The doctors gave him 2 different types of nausea medication as well as the liquid med to help give him an appetite. I bought his the Ensure Plus and he was drinking a few a day, however now he doesn't like sweet stuff. he just really doesn't know what to eat, let alone feel like it. I suggested creamy soups made with whole milk like cream of potato and asparagus with toast. he's going to try that tonite. Last nite he went and got Stouffers mac and cheese upon my suggestion. Made me feel good that he actually took some advice. Both him and I are Capricorns (I was born on his birthday, Jan 16). They say Capricorns are stubborn and I never seen that in my Dad until now. Doesn't accept help at all. Today is radiation treatment # 9. Thank you everyone for the advice. Also what is a peg tube? I feel as though I just can't learn enough about this horrible illness. *11 days till Wedding!*

Posted

A peg tube is a feeding tube. I had one during treatment (radiation and chemo) because I could not eat or drink. It saved my life. It was only temporary. I think I had it for about 1 month and 1/2. The great thing is that you can still eat and drink but the peg tuble allows you to get all of the calories you need daily and the hydration.

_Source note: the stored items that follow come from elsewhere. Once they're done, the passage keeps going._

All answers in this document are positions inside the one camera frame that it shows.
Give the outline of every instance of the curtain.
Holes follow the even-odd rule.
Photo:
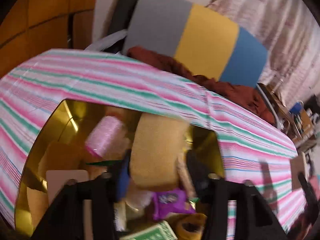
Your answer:
[[[277,92],[288,108],[313,94],[320,78],[320,27],[302,0],[212,0],[208,8],[266,47],[268,62],[260,82],[282,82]]]

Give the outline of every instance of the yellow sponge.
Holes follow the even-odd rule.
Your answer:
[[[141,115],[130,160],[130,174],[139,188],[165,191],[178,186],[176,159],[183,151],[188,126],[182,119]]]

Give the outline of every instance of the green object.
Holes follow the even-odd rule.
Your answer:
[[[121,160],[116,161],[102,161],[102,162],[96,162],[96,163],[86,163],[87,165],[95,165],[95,166],[112,166],[116,163],[119,163]]]
[[[176,240],[167,221],[162,221],[138,233],[121,237],[120,240]]]

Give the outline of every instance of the reddish-brown fabric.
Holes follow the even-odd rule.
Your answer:
[[[158,54],[139,46],[130,48],[127,52],[127,56],[149,64],[157,69],[190,79],[208,90],[222,95],[230,101],[251,111],[268,123],[272,125],[275,123],[273,115],[268,110],[260,94],[254,88],[232,85],[228,82],[217,82],[214,78],[209,79],[203,75],[193,76],[190,70],[174,58]]]

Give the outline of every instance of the purple snack packet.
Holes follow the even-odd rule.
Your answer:
[[[194,205],[187,199],[186,192],[181,189],[154,192],[153,201],[155,211],[154,220],[165,219],[169,213],[193,214],[196,212]]]

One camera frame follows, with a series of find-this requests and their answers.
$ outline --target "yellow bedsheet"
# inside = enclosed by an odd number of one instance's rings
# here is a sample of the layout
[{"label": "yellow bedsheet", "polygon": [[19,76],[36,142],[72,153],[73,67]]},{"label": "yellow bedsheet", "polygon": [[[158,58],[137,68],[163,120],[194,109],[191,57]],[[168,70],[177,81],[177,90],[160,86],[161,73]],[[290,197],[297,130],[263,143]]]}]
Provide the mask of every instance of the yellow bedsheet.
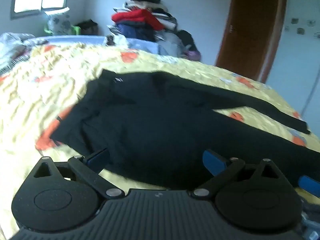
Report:
[{"label": "yellow bedsheet", "polygon": [[[11,213],[11,201],[39,158],[50,156],[56,162],[63,162],[77,155],[68,146],[37,151],[35,142],[59,112],[84,96],[86,83],[97,78],[102,69],[118,73],[166,71],[263,99],[299,118],[273,89],[214,66],[115,47],[84,44],[38,47],[28,62],[20,63],[0,78],[1,240],[9,239],[18,230]],[[320,142],[315,135],[292,130],[254,109],[242,107],[219,112],[320,152]],[[129,188],[159,188],[108,171],[102,171],[100,175],[126,192]]]}]

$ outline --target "window frame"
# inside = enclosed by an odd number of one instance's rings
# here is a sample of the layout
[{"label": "window frame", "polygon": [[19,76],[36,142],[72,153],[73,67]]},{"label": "window frame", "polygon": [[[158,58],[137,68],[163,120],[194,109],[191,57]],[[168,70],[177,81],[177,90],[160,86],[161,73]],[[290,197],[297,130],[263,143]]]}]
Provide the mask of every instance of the window frame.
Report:
[{"label": "window frame", "polygon": [[41,9],[40,10],[29,10],[29,11],[24,11],[24,12],[15,12],[14,11],[14,5],[16,0],[12,0],[11,1],[11,20],[15,20],[15,19],[19,19],[19,18],[24,18],[24,17],[28,17],[28,16],[33,16],[33,15],[39,15],[42,14],[45,11],[54,11],[54,10],[60,10],[60,9],[64,9],[67,7],[67,0],[63,1],[63,7],[57,7],[57,8],[46,8],[44,9],[42,7],[42,1],[41,0]]}]

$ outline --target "green plastic chair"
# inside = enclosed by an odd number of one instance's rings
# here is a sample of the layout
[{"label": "green plastic chair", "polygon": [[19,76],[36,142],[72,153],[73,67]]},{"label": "green plastic chair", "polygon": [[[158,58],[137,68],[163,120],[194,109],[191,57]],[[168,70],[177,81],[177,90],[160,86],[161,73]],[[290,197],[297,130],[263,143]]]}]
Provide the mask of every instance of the green plastic chair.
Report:
[{"label": "green plastic chair", "polygon": [[[72,27],[72,30],[73,30],[73,35],[80,35],[80,33],[81,33],[81,28],[80,27],[78,27],[78,26],[71,26]],[[52,33],[52,31],[50,31],[49,29],[48,29],[48,25],[45,25],[44,26],[44,32],[45,33],[47,33],[47,34],[49,34],[49,35],[53,35],[53,33]]]}]

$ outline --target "stack of folded clothes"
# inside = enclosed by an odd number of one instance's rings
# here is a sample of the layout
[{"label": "stack of folded clothes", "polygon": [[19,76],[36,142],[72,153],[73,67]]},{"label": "stack of folded clothes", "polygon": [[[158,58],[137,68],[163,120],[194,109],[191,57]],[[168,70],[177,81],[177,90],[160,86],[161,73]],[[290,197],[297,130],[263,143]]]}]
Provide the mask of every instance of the stack of folded clothes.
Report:
[{"label": "stack of folded clothes", "polygon": [[182,35],[183,39],[179,37],[177,19],[168,13],[161,0],[128,0],[122,8],[113,9],[116,14],[111,19],[115,24],[108,28],[116,45],[127,44],[129,48],[159,55],[201,60],[191,35]]}]

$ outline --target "wooden door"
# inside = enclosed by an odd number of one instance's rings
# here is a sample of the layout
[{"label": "wooden door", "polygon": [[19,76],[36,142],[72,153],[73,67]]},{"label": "wooden door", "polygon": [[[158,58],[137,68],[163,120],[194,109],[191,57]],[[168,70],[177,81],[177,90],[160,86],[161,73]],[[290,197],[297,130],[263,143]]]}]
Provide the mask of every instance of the wooden door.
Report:
[{"label": "wooden door", "polygon": [[232,0],[216,66],[256,80],[268,50],[279,0]]}]

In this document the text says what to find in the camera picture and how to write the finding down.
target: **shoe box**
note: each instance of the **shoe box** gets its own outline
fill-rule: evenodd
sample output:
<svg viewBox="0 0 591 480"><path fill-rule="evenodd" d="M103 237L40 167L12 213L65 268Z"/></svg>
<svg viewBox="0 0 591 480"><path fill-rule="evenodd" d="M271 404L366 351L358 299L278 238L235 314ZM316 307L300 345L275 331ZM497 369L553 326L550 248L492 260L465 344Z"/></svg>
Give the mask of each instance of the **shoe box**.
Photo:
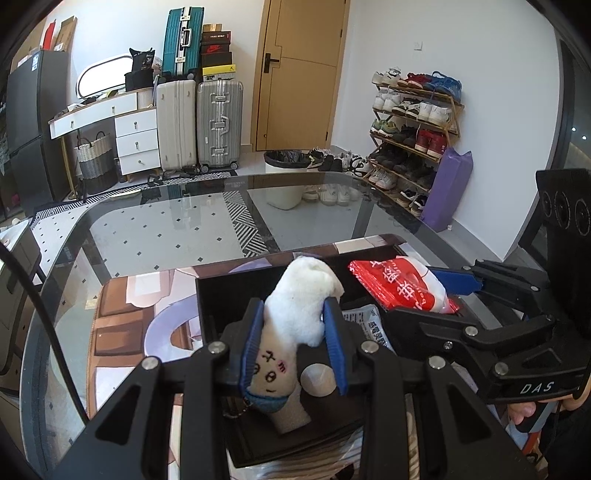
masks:
<svg viewBox="0 0 591 480"><path fill-rule="evenodd" d="M201 36L201 66L208 68L232 65L231 40L230 31L204 31Z"/></svg>

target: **red package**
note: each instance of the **red package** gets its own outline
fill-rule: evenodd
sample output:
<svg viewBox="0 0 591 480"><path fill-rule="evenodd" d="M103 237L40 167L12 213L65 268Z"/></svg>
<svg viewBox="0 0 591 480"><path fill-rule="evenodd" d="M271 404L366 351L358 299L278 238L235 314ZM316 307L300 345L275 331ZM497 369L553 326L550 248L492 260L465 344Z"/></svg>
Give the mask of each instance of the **red package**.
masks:
<svg viewBox="0 0 591 480"><path fill-rule="evenodd" d="M396 307L436 313L458 310L433 272L415 258L396 257L383 262L354 260L349 270L385 310Z"/></svg>

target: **white wall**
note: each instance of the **white wall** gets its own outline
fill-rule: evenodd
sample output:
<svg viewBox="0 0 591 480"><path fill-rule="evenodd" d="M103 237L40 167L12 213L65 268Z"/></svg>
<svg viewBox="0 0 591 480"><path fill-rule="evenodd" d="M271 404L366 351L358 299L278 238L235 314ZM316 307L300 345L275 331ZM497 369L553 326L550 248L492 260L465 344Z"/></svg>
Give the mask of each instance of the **white wall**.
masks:
<svg viewBox="0 0 591 480"><path fill-rule="evenodd" d="M352 1L332 143L373 150L376 70L440 70L459 79L466 111L456 148L472 151L474 171L455 219L505 258L535 199L534 172L546 167L556 128L552 26L526 0Z"/></svg>
<svg viewBox="0 0 591 480"><path fill-rule="evenodd" d="M162 58L168 11L186 3L168 0L64 0L47 17L57 20L56 30L66 18L78 18L70 53L68 100L76 101L74 92L78 75L88 65L120 54L129 48L149 50ZM192 5L205 7L204 23L222 23L232 31L233 60L236 78L244 84L242 143L250 143L252 90L256 47L263 0L201 0Z"/></svg>

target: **door handle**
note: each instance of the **door handle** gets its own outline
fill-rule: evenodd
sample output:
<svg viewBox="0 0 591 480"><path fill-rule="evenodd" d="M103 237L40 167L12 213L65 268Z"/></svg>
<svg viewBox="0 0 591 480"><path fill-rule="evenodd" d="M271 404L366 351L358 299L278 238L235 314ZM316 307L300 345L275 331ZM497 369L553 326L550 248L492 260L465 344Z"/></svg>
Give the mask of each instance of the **door handle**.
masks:
<svg viewBox="0 0 591 480"><path fill-rule="evenodd" d="M276 63L279 63L280 62L279 59L272 59L270 53L265 53L265 69L264 69L264 72L265 73L269 73L269 70L271 68L271 62L272 61L274 61Z"/></svg>

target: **door frame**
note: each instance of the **door frame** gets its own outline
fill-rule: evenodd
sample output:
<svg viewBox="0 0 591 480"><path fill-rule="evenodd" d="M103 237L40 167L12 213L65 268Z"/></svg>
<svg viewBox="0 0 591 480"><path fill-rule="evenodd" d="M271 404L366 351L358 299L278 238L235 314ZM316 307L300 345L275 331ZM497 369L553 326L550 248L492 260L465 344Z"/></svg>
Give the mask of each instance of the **door frame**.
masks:
<svg viewBox="0 0 591 480"><path fill-rule="evenodd" d="M328 126L328 137L324 147L330 145L332 140L332 130L335 124L335 112L337 99L339 97L340 77L343 70L343 58L345 56L345 44L347 40L347 29L349 26L349 8L353 0L343 0L345 4L345 15L343 17L343 40L340 43L339 49L339 62L336 67L335 77L335 90L333 92L333 101L331 106L330 121ZM254 88L252 91L252 118L251 118L251 145L252 151L256 152L256 133L258 129L258 113L259 113L259 102L261 100L261 76L263 68L263 58L265 56L265 40L267 39L267 28L269 23L269 10L271 9L271 0L265 0L262 9L261 28L259 30L258 46L256 48L256 60L255 60L255 81Z"/></svg>

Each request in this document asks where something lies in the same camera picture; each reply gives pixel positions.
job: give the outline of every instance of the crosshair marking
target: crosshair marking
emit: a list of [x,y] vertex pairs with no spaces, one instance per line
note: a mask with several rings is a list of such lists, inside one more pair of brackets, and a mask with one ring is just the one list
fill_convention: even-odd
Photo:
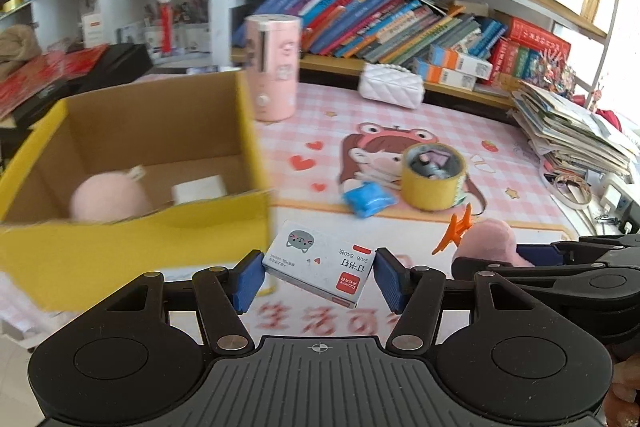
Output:
[[313,349],[316,353],[324,353],[327,349],[331,349],[331,348],[326,344],[323,344],[322,342],[318,342],[313,346],[309,346],[309,349]]

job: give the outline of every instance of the cat cartoon sticker
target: cat cartoon sticker
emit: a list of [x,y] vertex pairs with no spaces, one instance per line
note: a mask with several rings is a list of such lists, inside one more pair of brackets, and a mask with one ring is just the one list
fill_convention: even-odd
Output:
[[313,246],[314,236],[304,230],[294,230],[287,237],[287,247],[298,248],[302,253]]

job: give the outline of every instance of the human hand
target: human hand
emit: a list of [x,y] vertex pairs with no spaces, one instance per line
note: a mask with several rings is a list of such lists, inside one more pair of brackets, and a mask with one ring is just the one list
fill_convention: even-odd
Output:
[[636,394],[640,389],[640,353],[613,366],[613,381],[604,399],[607,427],[638,427],[640,406]]

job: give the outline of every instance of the white quilted bag
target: white quilted bag
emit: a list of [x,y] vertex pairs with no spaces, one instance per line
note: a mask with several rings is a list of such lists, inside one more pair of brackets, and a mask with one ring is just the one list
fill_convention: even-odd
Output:
[[417,74],[389,64],[365,64],[358,92],[363,98],[415,109],[422,103],[424,85]]

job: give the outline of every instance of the beige cloth
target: beige cloth
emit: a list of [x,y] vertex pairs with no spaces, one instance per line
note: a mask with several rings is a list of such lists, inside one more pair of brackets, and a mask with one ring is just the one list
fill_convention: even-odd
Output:
[[42,53],[36,34],[17,24],[0,34],[0,82]]

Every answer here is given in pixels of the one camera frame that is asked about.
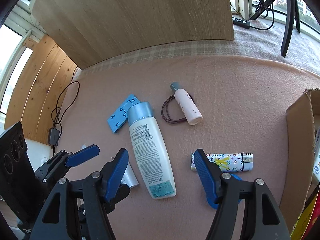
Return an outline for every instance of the black speaker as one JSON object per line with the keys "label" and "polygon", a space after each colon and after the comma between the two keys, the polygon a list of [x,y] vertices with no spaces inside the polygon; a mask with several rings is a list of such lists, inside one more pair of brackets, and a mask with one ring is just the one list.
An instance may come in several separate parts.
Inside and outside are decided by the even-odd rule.
{"label": "black speaker", "polygon": [[27,155],[21,122],[0,136],[0,195],[23,222],[33,220],[41,204],[40,182]]}

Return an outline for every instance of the pink felt mat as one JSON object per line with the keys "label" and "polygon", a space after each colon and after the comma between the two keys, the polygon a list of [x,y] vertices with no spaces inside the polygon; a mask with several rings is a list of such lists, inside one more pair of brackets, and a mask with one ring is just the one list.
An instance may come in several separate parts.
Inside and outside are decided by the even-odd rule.
{"label": "pink felt mat", "polygon": [[[178,81],[195,99],[204,119],[195,126],[171,125],[161,118],[161,106]],[[120,148],[140,185],[108,215],[119,240],[205,239],[215,211],[207,204],[198,174],[190,170],[191,153],[252,152],[253,171],[238,173],[248,181],[263,178],[280,203],[288,158],[285,111],[305,90],[320,87],[320,77],[284,63],[239,56],[195,56],[126,64],[79,80],[80,92],[63,119],[57,150],[76,152],[97,144],[100,155],[76,168],[69,180],[83,179],[111,161]],[[75,87],[68,89],[65,109]],[[134,158],[129,126],[113,134],[107,119],[129,94],[148,101],[162,132],[176,183],[173,198],[153,200]],[[182,117],[176,102],[172,117]],[[244,201],[239,205],[234,239],[239,238]]]}

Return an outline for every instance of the wooden panel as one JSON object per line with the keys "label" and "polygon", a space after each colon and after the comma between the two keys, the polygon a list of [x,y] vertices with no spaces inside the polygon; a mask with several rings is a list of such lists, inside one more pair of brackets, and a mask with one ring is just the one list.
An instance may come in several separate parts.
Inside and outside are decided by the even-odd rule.
{"label": "wooden panel", "polygon": [[36,138],[37,126],[45,98],[66,56],[63,50],[58,45],[55,45],[36,77],[21,121],[24,136],[28,139],[35,140]]}
{"label": "wooden panel", "polygon": [[[66,57],[63,61],[45,99],[36,131],[36,141],[48,144],[49,129],[52,127],[51,112],[56,107],[58,96],[71,82],[72,74],[76,67],[76,64],[69,57]],[[61,106],[64,96],[65,93],[61,95],[58,106]]]}
{"label": "wooden panel", "polygon": [[4,122],[5,129],[9,128],[17,121],[21,121],[23,109],[34,80],[37,77],[43,62],[55,44],[56,43],[48,35],[45,35],[34,48],[33,53],[23,68],[18,82],[12,92]]}
{"label": "wooden panel", "polygon": [[36,0],[32,14],[81,69],[157,44],[233,39],[229,0]]}

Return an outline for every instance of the black remote control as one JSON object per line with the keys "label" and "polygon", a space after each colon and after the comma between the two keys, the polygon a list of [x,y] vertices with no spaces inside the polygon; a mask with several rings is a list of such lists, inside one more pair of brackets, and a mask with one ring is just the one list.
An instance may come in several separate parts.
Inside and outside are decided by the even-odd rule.
{"label": "black remote control", "polygon": [[246,28],[246,29],[250,29],[250,22],[245,21],[245,20],[241,20],[241,19],[237,19],[237,18],[232,18],[233,24],[234,25],[238,25],[240,27]]}

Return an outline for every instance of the blue bottle cap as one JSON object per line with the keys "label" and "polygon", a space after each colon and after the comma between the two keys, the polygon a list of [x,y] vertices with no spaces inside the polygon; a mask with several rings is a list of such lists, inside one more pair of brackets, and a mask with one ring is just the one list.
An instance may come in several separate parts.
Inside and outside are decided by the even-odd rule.
{"label": "blue bottle cap", "polygon": [[129,126],[146,117],[153,117],[153,111],[149,102],[137,103],[128,110]]}
{"label": "blue bottle cap", "polygon": [[181,86],[179,85],[178,82],[173,82],[173,83],[171,83],[170,87],[171,87],[171,90],[172,90],[173,92],[175,92],[175,91],[177,91],[178,89],[181,88]]}

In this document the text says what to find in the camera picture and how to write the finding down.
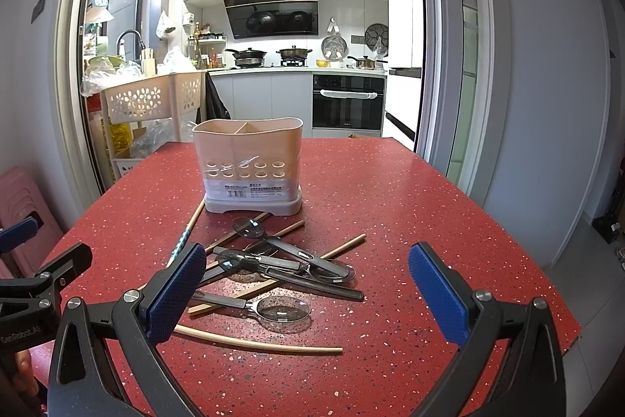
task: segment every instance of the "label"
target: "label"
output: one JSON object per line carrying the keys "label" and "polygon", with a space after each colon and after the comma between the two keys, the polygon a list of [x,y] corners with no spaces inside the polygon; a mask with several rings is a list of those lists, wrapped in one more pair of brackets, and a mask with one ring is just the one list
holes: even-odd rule
{"label": "label", "polygon": [[29,329],[26,329],[25,331],[13,333],[8,336],[0,336],[0,342],[2,342],[2,344],[6,344],[6,343],[13,342],[17,339],[24,339],[24,338],[27,338],[28,336],[32,336],[32,335],[40,334],[40,333],[41,333],[41,328],[35,325]]}
{"label": "label", "polygon": [[261,181],[233,181],[232,179],[204,179],[206,196],[211,200],[258,200],[274,202],[293,200],[298,186],[292,179],[263,179]]}

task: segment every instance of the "floor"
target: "floor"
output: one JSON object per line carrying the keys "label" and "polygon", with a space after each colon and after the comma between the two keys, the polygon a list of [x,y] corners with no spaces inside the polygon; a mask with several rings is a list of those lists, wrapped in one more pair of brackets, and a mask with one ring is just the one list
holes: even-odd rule
{"label": "floor", "polygon": [[560,259],[546,270],[583,327],[564,355],[568,417],[583,412],[625,346],[625,270],[615,255],[624,245],[625,236],[607,244],[581,219]]}

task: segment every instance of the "kitchen counter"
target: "kitchen counter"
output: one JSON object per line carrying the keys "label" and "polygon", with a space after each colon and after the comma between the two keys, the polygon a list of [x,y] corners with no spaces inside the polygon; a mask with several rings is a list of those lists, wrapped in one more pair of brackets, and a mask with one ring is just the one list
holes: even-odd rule
{"label": "kitchen counter", "polygon": [[[421,298],[407,269],[408,249],[429,242],[445,264],[474,288],[500,300],[548,301],[562,350],[580,331],[547,277],[514,240],[441,174],[392,139],[304,139],[300,184],[302,211],[265,221],[270,233],[305,219],[286,239],[326,252],[366,233],[364,244],[341,256],[355,267],[364,303],[296,294],[313,309],[312,326],[277,335],[253,319],[214,313],[181,322],[237,338],[299,345],[342,346],[342,356],[282,356],[237,351],[172,337],[158,351],[191,399],[208,415],[355,415],[405,417],[440,377],[455,352]],[[88,303],[120,298],[163,267],[204,194],[195,147],[168,143],[107,191],[55,247],[74,242],[93,249],[93,265],[64,292]],[[209,244],[230,231],[240,214],[204,212],[191,240]],[[246,240],[234,245],[244,247]],[[222,280],[211,291],[230,294],[245,285]],[[276,292],[289,292],[276,289]],[[121,350],[112,355],[130,399],[147,403]],[[35,349],[37,373],[47,372],[50,345]],[[490,388],[502,357],[473,394],[473,410]]]}
{"label": "kitchen counter", "polygon": [[354,75],[357,77],[385,77],[386,71],[379,70],[357,70],[353,68],[319,68],[318,66],[266,66],[262,68],[248,68],[235,70],[204,70],[208,71],[212,77],[221,77],[223,75],[247,75],[248,73],[282,73],[282,72],[299,72],[314,73],[315,75]]}

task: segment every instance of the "oven handle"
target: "oven handle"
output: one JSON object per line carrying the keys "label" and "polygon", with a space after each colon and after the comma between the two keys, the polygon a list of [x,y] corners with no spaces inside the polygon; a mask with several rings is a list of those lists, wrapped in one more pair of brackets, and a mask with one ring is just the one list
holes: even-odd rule
{"label": "oven handle", "polygon": [[338,99],[375,99],[377,98],[377,92],[356,92],[356,91],[342,91],[342,90],[326,90],[321,89],[321,95],[326,98],[338,98]]}

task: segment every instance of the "chopstick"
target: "chopstick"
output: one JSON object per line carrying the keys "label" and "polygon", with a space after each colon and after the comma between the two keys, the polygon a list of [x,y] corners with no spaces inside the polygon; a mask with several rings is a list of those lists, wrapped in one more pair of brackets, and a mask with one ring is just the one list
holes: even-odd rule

The procedure is out patient as is the removal. I immediately felt better after getting. Although I was very hesitant at first because of the thought of it, I had gotten to the point where I had to do something. You can only live so long without proper nutrition and hydration.

Hope this helps!

Jamie

Posted

Hi Lillee. I hated sweet stuff when I was on chemo as well. And anything that was sweet at all was sickenly sweeter. And stuff that wouldn't normally taste sweet did! Yuck! I found that I craved more salty kinds of things...so even just normal soda crackers would be better than nothing. I also found I didn't like anything that was really "cold" to drink. Room temp was much better, so luke warm tea for example. Really important to get him to drink as much as he can. I hope things start to improve. And pray, that by your wedding, all is way better and he is able to enjoy that day in some capacity...wouldn't want dad to miss seeing you in your wedding dress. Take care

Sandra

Posted

THe doctors did not recommend a peg tube for me, I suggested it. I am not sure if it is normal procedure.

It sounds scary but after I have had one I know that it is small in the scheme of things(as far as scary is concerned). I could also take my pain meds through the tube. It worked very well for me. I am 3 years from finishing treatment. I was originally diagnosed Stage IIIB locally advanced. I can honestly say that I would not be here if it were not for the feeding tube. I have a very small scar now that looks like a belly button.

God Bless!!!

Jamie

Posted

You're on the right track with the foods you're giving your dad. At one point in my Taxol/Carbo/Avastin treatment, the creamy soups, room temperature beverages, and 3 cans of Wal-Mart's 350-calorie Ensure clone were what kept me going. It really had nothing to do with how things tasted (actually I couldn't taste at all), but the texture of the items and how much irritation they caused on the way down. I didn't have radiation, and that can make things even worse.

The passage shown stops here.